A Study to Examine the Effect of Pramlintide on Body Weight and Its Safety and Tolerability in Obese Subjects
Status and phase
Completed
Phase 2
Conditions
Obesity
Treatments
Drug: pramlintide acetate
Details and patient eligibility
About
This is a study to examine the effect of pramlintide on body weight and its safety and tolerability in obese subjects.
Enrollment
400 patients
Sex
All
Ages
18 to 70 years old
Volunteers
No Healthy Volunteers
Inclusion criteria
- Is obese with a body mass index (BMI) >=30 kg/m^2 to <=50 kg/m^2, and has been obese for at least one year before screening.
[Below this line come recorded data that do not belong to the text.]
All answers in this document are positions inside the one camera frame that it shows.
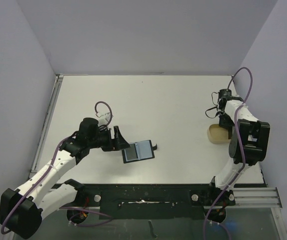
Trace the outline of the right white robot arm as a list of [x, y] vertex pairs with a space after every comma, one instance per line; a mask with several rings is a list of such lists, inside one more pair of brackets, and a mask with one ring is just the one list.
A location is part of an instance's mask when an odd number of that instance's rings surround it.
[[232, 190], [246, 170], [265, 159], [270, 124], [255, 117], [244, 100], [233, 96], [228, 88], [219, 90], [214, 108], [219, 118], [218, 127], [227, 132], [229, 140], [229, 159], [220, 173], [211, 180], [213, 188], [206, 192], [207, 201], [216, 205], [224, 199], [223, 190]]

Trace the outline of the black leather card holder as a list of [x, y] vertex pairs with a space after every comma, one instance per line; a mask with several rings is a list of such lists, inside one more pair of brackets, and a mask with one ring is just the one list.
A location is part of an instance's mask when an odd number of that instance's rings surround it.
[[124, 149], [122, 150], [122, 159], [124, 164], [154, 159], [155, 158], [154, 151], [158, 149], [158, 145], [157, 144], [153, 145], [151, 140], [143, 140], [131, 143], [129, 148], [136, 149], [137, 159], [134, 161], [127, 162], [125, 158], [125, 149]]

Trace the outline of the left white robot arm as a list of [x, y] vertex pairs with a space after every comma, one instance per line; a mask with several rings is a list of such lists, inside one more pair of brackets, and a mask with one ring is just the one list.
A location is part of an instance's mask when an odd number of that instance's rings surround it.
[[7, 188], [0, 197], [0, 232], [14, 232], [30, 238], [42, 223], [44, 208], [40, 206], [47, 192], [69, 170], [76, 167], [92, 149], [104, 152], [121, 151], [130, 147], [119, 127], [100, 126], [95, 118], [84, 118], [79, 129], [61, 140], [51, 160], [31, 179], [17, 187]]

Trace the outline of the dark credit card sleeve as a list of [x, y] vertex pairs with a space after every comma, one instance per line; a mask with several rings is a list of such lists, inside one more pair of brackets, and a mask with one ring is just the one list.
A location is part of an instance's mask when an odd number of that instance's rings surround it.
[[135, 148], [127, 148], [125, 149], [125, 161], [131, 162], [137, 159], [137, 151]]

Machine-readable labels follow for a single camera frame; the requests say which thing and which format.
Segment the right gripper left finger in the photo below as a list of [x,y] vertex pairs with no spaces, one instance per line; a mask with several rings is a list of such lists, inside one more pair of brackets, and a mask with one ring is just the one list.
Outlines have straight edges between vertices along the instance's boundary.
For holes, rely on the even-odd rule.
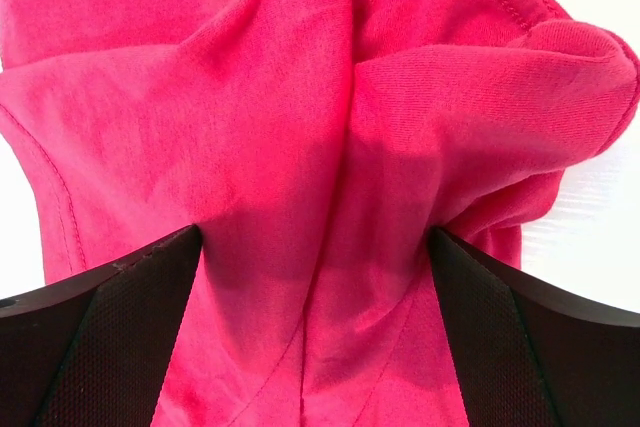
[[2,299],[2,425],[150,425],[200,253],[192,225]]

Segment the bright red t shirt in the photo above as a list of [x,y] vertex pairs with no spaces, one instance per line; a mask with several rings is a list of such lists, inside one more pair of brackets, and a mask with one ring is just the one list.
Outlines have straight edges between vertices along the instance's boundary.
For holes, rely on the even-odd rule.
[[424,245],[521,227],[638,104],[554,0],[1,0],[1,132],[61,280],[187,224],[157,426],[463,426]]

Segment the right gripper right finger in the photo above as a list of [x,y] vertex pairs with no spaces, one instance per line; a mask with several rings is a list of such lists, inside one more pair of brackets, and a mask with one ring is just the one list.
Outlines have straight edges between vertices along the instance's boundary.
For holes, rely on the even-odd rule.
[[437,298],[472,426],[639,424],[639,316],[435,228]]

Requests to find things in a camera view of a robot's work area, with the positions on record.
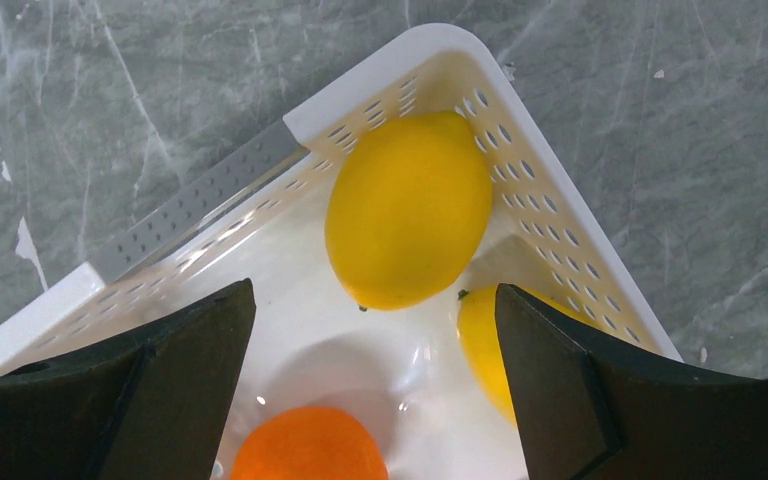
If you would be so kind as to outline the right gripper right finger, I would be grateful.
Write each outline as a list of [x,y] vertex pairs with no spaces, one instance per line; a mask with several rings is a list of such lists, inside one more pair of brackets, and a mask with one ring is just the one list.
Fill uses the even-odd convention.
[[532,479],[768,479],[768,378],[691,366],[502,284],[495,322]]

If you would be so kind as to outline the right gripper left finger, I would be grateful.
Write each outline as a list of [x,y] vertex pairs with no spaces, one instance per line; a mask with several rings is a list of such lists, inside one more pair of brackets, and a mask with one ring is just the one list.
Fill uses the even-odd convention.
[[250,280],[0,376],[0,479],[206,479],[256,312]]

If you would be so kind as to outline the orange fruit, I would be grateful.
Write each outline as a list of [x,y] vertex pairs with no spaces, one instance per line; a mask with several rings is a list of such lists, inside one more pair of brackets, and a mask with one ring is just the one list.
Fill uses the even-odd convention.
[[231,479],[387,479],[375,439],[355,417],[326,406],[287,410],[241,445]]

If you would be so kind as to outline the white perforated plastic basket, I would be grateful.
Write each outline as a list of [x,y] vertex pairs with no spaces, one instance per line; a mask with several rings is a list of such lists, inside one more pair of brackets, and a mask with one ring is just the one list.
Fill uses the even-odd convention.
[[523,479],[471,374],[463,290],[514,283],[679,354],[487,47],[414,27],[341,75],[0,326],[0,375],[238,279],[257,317],[212,475],[279,412],[332,405],[393,479]]

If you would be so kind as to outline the yellow fruit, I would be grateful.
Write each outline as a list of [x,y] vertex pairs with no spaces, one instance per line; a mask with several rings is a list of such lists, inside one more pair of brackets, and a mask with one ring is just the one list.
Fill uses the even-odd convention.
[[448,288],[487,228],[493,182],[453,111],[388,121],[339,171],[324,223],[339,283],[361,307],[397,310]]

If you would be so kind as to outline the yellow mango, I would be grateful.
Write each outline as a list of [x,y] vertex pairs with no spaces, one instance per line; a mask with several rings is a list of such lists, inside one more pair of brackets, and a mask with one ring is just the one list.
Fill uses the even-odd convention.
[[459,294],[457,336],[467,364],[483,393],[513,426],[517,425],[495,321],[499,284]]

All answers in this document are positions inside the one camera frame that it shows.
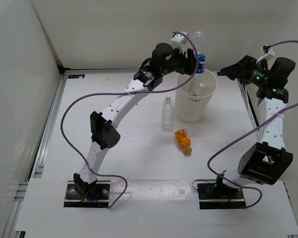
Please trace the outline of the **blue label plastic bottle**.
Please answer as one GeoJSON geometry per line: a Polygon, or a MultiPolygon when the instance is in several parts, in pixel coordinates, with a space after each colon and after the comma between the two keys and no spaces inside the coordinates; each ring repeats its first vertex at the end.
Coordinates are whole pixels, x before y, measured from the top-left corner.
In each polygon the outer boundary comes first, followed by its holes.
{"type": "Polygon", "coordinates": [[[194,33],[194,44],[197,50],[196,59],[199,61],[201,67],[197,70],[196,74],[194,75],[193,79],[198,79],[201,77],[201,74],[205,71],[205,61],[206,57],[202,52],[202,32],[196,31],[194,33]]]}

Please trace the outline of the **white label lemon bottle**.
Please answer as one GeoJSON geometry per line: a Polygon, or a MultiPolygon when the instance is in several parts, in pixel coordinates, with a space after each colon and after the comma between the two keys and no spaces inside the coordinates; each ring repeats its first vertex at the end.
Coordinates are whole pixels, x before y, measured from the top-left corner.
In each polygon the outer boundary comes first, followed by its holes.
{"type": "Polygon", "coordinates": [[[204,83],[190,84],[188,94],[193,97],[204,97],[206,85],[204,83]]]}

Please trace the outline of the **clear plastic bottle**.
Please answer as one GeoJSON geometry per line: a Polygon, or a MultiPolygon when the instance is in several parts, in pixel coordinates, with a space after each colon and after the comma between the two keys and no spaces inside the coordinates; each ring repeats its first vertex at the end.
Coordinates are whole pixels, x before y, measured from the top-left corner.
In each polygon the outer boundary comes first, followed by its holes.
{"type": "Polygon", "coordinates": [[[173,130],[173,119],[174,119],[174,103],[170,96],[167,96],[162,104],[162,130],[165,132],[171,132],[173,130]]]}

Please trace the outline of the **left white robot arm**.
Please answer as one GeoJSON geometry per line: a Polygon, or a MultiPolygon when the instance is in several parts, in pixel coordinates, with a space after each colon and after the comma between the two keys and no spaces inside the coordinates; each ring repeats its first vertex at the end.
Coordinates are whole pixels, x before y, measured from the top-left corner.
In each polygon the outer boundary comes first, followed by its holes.
{"type": "Polygon", "coordinates": [[[98,171],[110,148],[120,140],[117,127],[124,116],[144,97],[162,83],[163,77],[172,72],[192,75],[196,68],[196,57],[193,49],[185,53],[170,44],[159,43],[151,57],[144,60],[125,89],[123,96],[101,112],[90,115],[91,146],[87,162],[79,173],[74,174],[76,192],[83,198],[94,194],[98,171]]]}

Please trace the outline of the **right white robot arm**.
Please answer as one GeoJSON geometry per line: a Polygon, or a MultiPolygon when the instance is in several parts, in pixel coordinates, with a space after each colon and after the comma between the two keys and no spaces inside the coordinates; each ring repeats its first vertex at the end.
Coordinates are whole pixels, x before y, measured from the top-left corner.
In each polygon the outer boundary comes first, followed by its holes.
{"type": "Polygon", "coordinates": [[[278,57],[271,68],[266,59],[246,55],[238,63],[221,69],[221,73],[241,84],[258,87],[258,109],[262,128],[257,142],[241,157],[238,167],[223,171],[213,186],[218,198],[225,198],[232,188],[258,183],[273,185],[293,161],[293,154],[286,150],[283,138],[282,109],[287,106],[289,93],[285,89],[288,76],[296,63],[288,58],[278,57]]]}
- Usually consumes at least three major meals (morning, midday, and evening) each day.
Exclusion criteria
- Is currently enrolled in a formal weight-loss program.
- Has had liposuction within 1 year before screening or is planning to have liposuction during the study.
- Has received any investigational drug within 3 months before screening.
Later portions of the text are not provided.